An employer’s attendance policy violated the Americans with Disabilities Act (ADA) because it was too rigid, the U.S. Equal Employment Opportunity Commission (EEOC) has alleged in a lawsuit.

Wayne Farms, LLC, one of the nation’s largest poultry producers, capped the number of allowable employee absences and “made little to no allowance for disability-related absences,” the commission said in a statement announcing the suit.

The employer’s policy required progressive attendance point accumulation for nonmanagerial employees, according to the EEOC’s claim. Employees were allowed nine absences in a rolling 12-month period; a tenth point meant automatic termination.

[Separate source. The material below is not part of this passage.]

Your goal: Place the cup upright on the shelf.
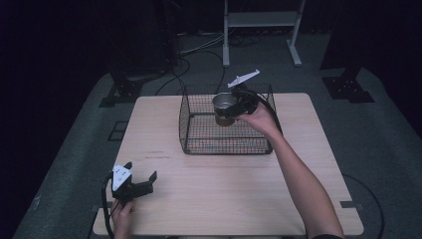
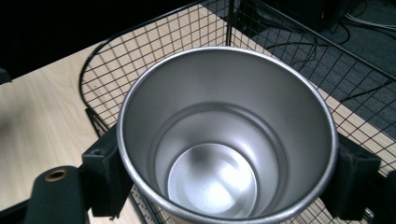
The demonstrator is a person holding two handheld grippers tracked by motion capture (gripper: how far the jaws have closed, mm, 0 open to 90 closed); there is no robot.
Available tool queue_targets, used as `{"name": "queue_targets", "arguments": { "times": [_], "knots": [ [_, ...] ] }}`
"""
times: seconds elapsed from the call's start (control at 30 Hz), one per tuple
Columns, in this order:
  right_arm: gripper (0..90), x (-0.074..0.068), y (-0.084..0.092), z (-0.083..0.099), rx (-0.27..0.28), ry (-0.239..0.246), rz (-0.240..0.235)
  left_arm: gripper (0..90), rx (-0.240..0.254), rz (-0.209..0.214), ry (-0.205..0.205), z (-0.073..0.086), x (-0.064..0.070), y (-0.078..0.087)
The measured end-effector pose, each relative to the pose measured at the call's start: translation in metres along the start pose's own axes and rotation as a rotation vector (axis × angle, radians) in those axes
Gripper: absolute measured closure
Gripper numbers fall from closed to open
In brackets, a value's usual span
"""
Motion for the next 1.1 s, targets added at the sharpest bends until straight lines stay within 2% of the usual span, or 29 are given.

The policy called for exceptions only if an absence was approved for Family and Medical Leave Act leave or was granted for vacation, jury duty, or other similar reasons.

That effectively amounts to a “qualification standard, employment test or other selection criteria that screens out or tends to screen out individuals with disabilities and is not job-related or consistent with business necessity,” the EEOC alleged.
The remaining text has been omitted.